Young dawn stretches her rose-red fingers out across the land of the lotus-eaters. The morning in Tahrir Square is hot already. The smell of the charred remains of the extinct government’s headquarters wafts through the stagnant heat. Dozens are here to protest the referendum tomorrow, which seeks to legitimize the military’s sham democracy. The small group grows in size with the rise of the satanic sun. Enthusiasm also rises, with young rebels showing up. They kick-start the rally – now a couple hundred. Chants from each and all: ‘Revolution Till We Win,’ ‘The Blood of the Dead Will Not Dry When You Vote,’ ‘Why Keep Silent, You Want Mubarak Back?’ In the centre of the expanding mob are the mothers of the martyrs, who cry out over and over, ‘Where are My Dead Son’s Rights?’

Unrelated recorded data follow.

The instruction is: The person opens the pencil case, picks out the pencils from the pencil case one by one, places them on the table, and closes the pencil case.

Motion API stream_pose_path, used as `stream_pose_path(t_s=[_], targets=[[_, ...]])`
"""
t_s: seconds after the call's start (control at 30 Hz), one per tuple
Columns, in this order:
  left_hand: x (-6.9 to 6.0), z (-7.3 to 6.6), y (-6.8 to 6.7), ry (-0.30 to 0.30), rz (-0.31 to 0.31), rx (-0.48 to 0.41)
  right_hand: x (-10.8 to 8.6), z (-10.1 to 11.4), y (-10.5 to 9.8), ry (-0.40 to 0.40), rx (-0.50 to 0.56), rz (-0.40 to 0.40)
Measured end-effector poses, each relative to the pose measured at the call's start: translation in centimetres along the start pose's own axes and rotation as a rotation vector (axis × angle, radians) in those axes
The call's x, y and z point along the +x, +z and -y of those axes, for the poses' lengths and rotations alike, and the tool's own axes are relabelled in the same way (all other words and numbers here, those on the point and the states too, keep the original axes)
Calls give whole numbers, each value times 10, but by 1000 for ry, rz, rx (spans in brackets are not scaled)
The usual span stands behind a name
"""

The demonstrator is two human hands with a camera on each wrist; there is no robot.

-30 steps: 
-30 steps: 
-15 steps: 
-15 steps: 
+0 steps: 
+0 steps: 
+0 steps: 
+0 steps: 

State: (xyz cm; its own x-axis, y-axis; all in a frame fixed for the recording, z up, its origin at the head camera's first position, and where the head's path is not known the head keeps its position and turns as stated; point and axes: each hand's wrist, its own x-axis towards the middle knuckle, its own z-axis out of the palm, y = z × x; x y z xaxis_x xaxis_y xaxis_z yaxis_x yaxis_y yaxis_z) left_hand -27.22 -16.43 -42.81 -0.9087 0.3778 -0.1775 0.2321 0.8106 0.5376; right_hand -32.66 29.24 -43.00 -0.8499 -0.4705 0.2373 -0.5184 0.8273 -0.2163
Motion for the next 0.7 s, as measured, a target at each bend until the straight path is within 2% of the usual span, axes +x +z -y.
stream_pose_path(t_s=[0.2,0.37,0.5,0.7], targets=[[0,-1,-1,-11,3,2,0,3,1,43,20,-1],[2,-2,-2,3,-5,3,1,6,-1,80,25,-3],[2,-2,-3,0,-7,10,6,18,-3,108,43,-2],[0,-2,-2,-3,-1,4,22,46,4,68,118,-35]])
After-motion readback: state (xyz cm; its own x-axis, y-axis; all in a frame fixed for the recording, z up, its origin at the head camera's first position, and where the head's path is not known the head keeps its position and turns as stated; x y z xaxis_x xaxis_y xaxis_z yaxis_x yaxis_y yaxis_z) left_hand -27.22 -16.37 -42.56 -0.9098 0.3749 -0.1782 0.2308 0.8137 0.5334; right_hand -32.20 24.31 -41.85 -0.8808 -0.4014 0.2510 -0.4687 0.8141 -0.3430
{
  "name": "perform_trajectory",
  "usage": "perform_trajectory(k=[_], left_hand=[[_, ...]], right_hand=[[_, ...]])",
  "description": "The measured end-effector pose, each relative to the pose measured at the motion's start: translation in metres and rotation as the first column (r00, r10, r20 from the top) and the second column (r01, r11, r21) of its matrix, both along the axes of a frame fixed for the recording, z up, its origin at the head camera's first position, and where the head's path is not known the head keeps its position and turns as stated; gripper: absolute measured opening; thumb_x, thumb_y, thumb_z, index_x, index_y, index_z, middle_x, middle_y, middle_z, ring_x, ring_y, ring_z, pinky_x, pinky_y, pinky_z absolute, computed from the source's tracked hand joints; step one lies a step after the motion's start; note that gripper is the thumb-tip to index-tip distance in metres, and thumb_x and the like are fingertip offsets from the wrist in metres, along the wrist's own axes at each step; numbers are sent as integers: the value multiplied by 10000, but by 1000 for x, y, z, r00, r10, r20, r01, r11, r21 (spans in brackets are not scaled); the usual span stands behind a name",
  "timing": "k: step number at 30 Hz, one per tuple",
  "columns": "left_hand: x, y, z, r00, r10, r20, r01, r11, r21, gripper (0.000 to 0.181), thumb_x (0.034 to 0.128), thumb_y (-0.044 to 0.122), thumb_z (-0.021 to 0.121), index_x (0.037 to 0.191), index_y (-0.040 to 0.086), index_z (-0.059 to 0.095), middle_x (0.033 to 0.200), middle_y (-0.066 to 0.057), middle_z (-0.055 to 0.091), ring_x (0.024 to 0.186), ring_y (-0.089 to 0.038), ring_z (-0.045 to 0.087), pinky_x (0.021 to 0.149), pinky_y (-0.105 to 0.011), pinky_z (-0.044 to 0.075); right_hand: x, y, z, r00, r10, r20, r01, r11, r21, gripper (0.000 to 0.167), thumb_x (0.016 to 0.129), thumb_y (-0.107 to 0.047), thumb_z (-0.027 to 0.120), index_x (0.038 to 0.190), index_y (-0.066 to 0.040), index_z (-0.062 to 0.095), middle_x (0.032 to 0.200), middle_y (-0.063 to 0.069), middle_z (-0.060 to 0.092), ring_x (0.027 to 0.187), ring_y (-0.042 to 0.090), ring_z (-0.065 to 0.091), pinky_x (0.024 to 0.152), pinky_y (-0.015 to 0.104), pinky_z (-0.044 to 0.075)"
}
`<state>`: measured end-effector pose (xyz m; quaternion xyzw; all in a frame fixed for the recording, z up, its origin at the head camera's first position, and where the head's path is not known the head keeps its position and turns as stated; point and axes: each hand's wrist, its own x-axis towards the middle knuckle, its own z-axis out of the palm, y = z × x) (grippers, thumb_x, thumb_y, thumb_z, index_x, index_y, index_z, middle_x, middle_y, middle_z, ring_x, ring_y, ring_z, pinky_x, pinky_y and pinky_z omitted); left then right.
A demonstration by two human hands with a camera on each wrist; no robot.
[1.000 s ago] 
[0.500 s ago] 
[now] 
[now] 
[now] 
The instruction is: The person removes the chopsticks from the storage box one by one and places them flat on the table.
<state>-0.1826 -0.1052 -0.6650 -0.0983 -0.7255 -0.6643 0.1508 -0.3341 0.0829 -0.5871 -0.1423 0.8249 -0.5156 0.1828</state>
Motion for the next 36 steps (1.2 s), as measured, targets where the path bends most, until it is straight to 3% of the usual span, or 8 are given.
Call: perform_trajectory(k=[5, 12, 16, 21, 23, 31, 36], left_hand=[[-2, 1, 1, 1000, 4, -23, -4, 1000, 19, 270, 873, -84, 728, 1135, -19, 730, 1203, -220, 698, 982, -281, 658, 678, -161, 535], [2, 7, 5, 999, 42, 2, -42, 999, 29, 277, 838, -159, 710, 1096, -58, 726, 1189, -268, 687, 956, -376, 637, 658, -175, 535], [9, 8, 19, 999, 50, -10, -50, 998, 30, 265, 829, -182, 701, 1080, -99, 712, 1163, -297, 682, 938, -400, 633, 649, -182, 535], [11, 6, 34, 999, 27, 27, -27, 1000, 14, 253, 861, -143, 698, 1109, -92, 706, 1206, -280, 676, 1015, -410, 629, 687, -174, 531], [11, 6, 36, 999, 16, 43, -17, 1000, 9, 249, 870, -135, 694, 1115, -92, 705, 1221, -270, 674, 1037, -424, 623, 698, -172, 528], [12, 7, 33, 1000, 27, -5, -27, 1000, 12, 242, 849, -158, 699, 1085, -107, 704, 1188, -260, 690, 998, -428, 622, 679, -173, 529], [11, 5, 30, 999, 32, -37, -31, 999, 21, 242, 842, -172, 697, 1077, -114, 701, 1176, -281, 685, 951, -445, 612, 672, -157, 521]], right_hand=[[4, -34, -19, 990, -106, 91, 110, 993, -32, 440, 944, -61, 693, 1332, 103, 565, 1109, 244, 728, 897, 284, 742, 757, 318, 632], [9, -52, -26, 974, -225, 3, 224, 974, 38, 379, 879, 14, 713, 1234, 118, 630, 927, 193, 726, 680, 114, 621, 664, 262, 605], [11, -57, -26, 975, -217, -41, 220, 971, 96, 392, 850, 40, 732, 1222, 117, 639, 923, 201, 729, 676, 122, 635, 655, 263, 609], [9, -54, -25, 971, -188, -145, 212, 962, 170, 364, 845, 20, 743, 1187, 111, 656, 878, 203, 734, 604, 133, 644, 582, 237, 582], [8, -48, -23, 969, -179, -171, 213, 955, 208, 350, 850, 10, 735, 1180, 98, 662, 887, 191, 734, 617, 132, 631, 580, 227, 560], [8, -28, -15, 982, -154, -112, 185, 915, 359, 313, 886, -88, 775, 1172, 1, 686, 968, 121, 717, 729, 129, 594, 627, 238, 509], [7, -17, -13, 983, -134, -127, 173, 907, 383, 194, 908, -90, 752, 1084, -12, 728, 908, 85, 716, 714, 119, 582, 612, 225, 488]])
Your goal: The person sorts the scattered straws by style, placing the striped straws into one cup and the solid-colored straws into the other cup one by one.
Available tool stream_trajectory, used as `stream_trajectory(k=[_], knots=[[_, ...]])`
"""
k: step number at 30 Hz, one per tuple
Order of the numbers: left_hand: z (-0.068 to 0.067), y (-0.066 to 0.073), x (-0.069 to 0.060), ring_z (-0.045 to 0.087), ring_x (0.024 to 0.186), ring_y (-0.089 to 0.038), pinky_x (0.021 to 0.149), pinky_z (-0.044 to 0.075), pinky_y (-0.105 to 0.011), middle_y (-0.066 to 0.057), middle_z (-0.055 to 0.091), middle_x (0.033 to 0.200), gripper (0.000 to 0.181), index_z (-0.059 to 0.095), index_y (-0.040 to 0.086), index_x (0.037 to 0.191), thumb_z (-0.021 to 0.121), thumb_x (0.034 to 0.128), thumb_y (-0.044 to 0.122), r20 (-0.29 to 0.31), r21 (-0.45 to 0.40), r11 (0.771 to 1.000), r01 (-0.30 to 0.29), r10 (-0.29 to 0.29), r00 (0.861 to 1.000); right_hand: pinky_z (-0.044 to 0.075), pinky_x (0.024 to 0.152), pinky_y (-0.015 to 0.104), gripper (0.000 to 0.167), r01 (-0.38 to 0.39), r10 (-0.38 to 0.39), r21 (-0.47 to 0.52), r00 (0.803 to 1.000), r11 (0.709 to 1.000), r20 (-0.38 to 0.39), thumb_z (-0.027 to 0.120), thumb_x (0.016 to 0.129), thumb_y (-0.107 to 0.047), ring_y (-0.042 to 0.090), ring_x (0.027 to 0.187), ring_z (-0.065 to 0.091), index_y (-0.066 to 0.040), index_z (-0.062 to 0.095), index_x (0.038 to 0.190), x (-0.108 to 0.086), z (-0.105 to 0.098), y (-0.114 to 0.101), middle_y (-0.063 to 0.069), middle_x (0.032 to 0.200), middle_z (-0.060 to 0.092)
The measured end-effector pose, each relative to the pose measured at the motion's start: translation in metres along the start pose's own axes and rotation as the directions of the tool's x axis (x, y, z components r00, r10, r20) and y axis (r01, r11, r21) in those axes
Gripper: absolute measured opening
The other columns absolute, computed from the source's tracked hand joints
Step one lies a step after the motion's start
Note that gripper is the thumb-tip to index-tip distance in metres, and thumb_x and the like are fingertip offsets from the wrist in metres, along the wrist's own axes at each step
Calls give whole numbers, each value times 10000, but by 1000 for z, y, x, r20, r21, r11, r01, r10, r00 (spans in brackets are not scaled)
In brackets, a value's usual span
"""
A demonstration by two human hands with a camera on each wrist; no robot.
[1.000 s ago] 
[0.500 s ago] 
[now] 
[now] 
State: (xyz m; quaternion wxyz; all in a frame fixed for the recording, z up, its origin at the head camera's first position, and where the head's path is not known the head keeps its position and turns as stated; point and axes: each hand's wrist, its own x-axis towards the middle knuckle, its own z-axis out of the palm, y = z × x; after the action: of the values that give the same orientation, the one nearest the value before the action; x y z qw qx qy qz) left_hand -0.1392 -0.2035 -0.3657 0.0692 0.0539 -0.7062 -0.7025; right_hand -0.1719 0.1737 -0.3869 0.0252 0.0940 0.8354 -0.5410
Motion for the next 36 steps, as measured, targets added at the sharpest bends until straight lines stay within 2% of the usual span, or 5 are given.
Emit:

The motor of chanting and clapping has whipped the hundreds now, into frenzy; the dividers separating us from the road which circles the square are thrown down by young rowdies who begin covering their faces with their headscarfs. The people without hesitation serge out onto the busy street. The freshly returned police are quick to move in and nab three specific young men and attempt to hurry them away; this propels people deeper into the turnabout, charging after the cops. A vanguard of hoodlums arm themselves with sticks and what is left of the remaining cobble stones. I instinctively fall in with them as they swoop down on the pigs trying to engulf them. A straggling cop has his head caved in with sticks as his fleeing buddies are pelted with rocks. The comrades are easily dearrested and the square has been reoccupied now by a thousand at least. Jubilantly, barricades are built, by the young and old, workers and the poor, Muslim and Christian, men and women, and a life lived not so long ago in this site is brought back into existence.
In one part of the square – half of which is now totally occupied, a group of Muslims put down sheets of newspaper as prayer mats. A makeshift stage is constructed to prop up an amman who drowns on at length in a megaphone under the noon sun. From the surrounding side streets waves of folk exiting mosques flood in. The military makes moves to divide the protest, all advances fail as the girth of the crowd consume their lines; or in one case a massive tarp is unfurled over their helmets and is frantically jostled by dozens on all sides. Children cut between the troops mocking them with insults. Vendors set up shop amongst the throng, and the sun digs its nails deeper into my skull.
Today’s referendum, which has been adorned by a public holiday, is a counter-insurgency attempt at territorializing the enmity directed at the state into codified forms of political representation – a representation reproduced to accommodate a risen state of political consciousness into a free range pasture. That the Canadian state is helping finance this ‘democracy building’ is no surprise. Empire scrambles to institutionalize the crisis growing in the wake of this escalating Global Civil War. New allegiances are formed to solidify ranks. Democracy is the name given to this war alliance.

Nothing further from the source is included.